• _Work required_
Could you print all of the data below again, exactly?

::: Exercise data

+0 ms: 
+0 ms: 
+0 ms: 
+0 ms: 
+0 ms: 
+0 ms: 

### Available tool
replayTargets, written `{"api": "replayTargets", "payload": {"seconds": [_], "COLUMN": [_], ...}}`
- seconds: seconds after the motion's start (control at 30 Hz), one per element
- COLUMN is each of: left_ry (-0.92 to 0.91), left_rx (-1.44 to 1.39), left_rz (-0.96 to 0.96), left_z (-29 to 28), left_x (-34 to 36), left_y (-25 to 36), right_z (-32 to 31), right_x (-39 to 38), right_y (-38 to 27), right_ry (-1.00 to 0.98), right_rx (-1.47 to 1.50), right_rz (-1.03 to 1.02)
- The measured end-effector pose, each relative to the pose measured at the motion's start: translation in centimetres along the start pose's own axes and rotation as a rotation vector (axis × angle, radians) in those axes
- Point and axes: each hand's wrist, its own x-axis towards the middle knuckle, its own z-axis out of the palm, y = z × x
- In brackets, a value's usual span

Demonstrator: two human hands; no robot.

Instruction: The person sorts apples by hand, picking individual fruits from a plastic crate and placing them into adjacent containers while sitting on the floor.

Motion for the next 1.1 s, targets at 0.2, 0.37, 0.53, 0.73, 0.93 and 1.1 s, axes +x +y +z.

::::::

• _Problem solution_
+0 ms: 
+0 ms: 
+0 ms: 
+0 ms: 
+0 ms: 
+0 ms: 

### Available tool
replayTargets, written `{"api": "replayTargets", "payload": {"seconds": [_], "COLUMN": [_], ...}}`
- seconds: seconds after the motion's start (control at 30 Hz), one per element
- COLUMN is each of: left_ry (-0.92 to 0.91), left_rx (-1.44 to 1.39), left_rz (-0.96 to 0.96), left_z (-29 to 28), left_x (-34 to 36), left_y (-25 to 36), right_z (-32 to 31), right_x (-39 to 38), right_y (-38 to 27), right_ry (-1.00 to 0.98), right_rx (-1.47 to 1.50), right_rz (-1.03 to 1.02)
- The measured end-effector pose, each relative to the pose measured at the motion's start: translation in centimetres along the start pose's own axes and rotation as a rotation vector (axis × angle, radians) in those axes
- Point and axes: each hand's wrist, its own x-axis towards the middle knuckle, its own z-axis out of the palm, y = z × x
- In brackets, a value's usual span

Demonstrator: two human hands; no robot.

Instruction: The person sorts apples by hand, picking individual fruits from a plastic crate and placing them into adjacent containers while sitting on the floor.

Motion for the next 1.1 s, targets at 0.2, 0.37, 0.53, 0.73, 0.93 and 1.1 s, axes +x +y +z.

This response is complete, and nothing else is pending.